“But,” I objected, “what I would say would be addressed to women alone. We don’t care to let men know how unmercifully we can handle one another. Moreover, I should use great plainness of speech”—

“I think I can set your mind at rest on that point,” interrupted my companion, drily. “I don’t believe many men would read your treatise.”

Whereupon he picked up his treatise and withdrew to his sanctum, leaving me to arrange the heads of my “discourse,” or to ponder the meaning of his last equivocal observation.

And thus it came to pass, that, sitting lonely here, and arranging plans for the coming festival—the jubilee that, throughout Christendom, commemorates the birth of a little Child in the grotto of far-off Bethlehem; musing of that Child and his mother, while from the wall, the Mater Dolorosa, wondrous in beauty and in sorrow, looked down upon me—thought followed thought, and memories—sweet, tender, and full of joy, others sad, yet precious, and mingled with wistful yearning, flowed in upon me, and I have taken up my pen, not to indite a lecture or an essay, but a simple, homely, heartfelt Christmas letter to my fellow-workers in the great mission to which God has called us.

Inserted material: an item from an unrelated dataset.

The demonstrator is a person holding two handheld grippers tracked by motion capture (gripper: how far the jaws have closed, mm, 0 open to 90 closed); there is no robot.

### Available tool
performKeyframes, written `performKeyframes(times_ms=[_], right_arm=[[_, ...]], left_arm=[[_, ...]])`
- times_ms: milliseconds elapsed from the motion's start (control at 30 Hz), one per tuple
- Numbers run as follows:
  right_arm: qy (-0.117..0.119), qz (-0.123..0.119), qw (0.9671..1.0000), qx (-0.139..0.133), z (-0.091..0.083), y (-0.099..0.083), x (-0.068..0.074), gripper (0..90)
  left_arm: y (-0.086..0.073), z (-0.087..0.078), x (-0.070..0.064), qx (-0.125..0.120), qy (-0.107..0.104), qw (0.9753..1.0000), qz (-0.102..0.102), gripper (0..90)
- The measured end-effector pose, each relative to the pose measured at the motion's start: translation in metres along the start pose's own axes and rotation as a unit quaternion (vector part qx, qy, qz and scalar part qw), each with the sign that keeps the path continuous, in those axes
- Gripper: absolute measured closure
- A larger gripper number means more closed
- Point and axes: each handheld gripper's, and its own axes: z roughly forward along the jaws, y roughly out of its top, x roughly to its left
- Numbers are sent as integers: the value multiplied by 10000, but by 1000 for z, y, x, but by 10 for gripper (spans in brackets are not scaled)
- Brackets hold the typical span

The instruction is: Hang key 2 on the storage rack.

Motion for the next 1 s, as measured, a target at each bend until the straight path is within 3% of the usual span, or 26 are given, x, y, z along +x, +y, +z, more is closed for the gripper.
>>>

“And first, let me remark, by way of ‘beginning at the beginning,’ as old-time teachers were wont to exhort their scholars to do—that Babies have a right to be.”

This is not the page whereon to record a frank and full opinion upon such a subject, nor is mine the will or ability to treat of the mysteries of iniquity, the violence done to conscience, humanity, and natural affection, that have come to be talked of in the so-called higher circles as familiar things, convenient and expedient measures for leaving fashionable mothers—(does not the holy word look like a bitter sarcasm, written in this connection?)—for leaving frivolous, heartless mothers, I say, at liberty to follow the devices of their own foolish brains, and delivering sordid fathers from what I have heard professing Christians style—“the curse of a large family.” I know that such abominations do exist, and so does the fair reader, who is ready to ostracize me for daring to hint thus publicly at what she privately approves and advocates. I can see that our pleasure-loving neighbors over the water are in a fair way to be rivaled, if not eclipsed, in certain respects, by their American cousins. Further than this I will not go. I only refer to this, to me revolting subject, to substantiate a conclusion at which I have arrived in the course of my serious and often sadly troubled lucubrations with regard to this matter. It is my conviction that the real root of the evil lies back of this, its most reprehensible offshoot. I have no means of settling the date at which the opinion or prejudice was implanted on this continent, but certain it is, that a vast proportion—I fear, a large majority—of American mothers, would secretly, if not openly, controvert my first proposition. There is among us, if not a woeful deficiency of genuine maternal instinct, a style—a fashion, if you choose to call it, and a very vile fashion it is—of deprecating as a grievous affliction the repeated visits of what a higher authority than “the noted Dr. ——, from Paris,” or the autocrat of neighborhood gossips, has declared to be among Heaven’s best gifts to human kind.

“Poor Mrs. A., with her eight children, like a flight of stairs—just two years between them”—is, by her friends’ very pity, made to feel that she is, in some sense, the inferior of Mrs. B., who “manages so beautifully!” She has but three, and they are seven years apart.

It matters not that Mrs. A.’s household resembles a snug nest of chirping birdlings, who lie all the warmer for being obliged to stow a little closely; who learn patience and loving-kindness and generosity by hourly practice of these graces upon one another, without being aware that any lessons are set for them—they come so naturally; who never lack company or sympathy, by reason of the abundance of home companions and home love; who bid fair to keep their parents’ name long alive upon the earth, and, in their own maturity, to transmit to an extended circle—to a large community—it may be to a whole nation, the principles taught them at their mother’s knees and from their father’s lips. It signifies little to the feminine cabal that each one of the little B.’s has been, for seven long weary years, that most forlorn and pitiable of juvenile specimens—an only baby; has become dwarfed in affections; narrowed as to ability to love and to enter into the feelings of other children; thoroughly, and often incorrigibly selfish; and when, at last, the lustrum being accomplished, the newer infant is ushered into the world, the older regards it with dire distrust and lurking jealousy, if not avowed dislike, as the usurper of his or her hitherto undisputed rights.

“My children will never be companions for one another; they are so far apart!” sighs Mrs. B., as the pert Miss of fourteen pronounces the tiny sister, who has not numbered as many hours of existence, “a regular bore!” and “wonders why she came. Nobody wants her; and it is too provoking to have a baby in the house just as one is beginning to go into society, and wants a good deal of gay company.”

But Mrs. Grundy—an American Mrs. Grundy, you may be sure, with a dash of Parisian philosophy—has declared the one matron to be a broken-down druge, a domestic slave—“quite behind the times, in fact!” while “Mrs. B. is a truly fortunate and”—here Mrs. Grundy whispers—“a very enlightened and judicious lady!”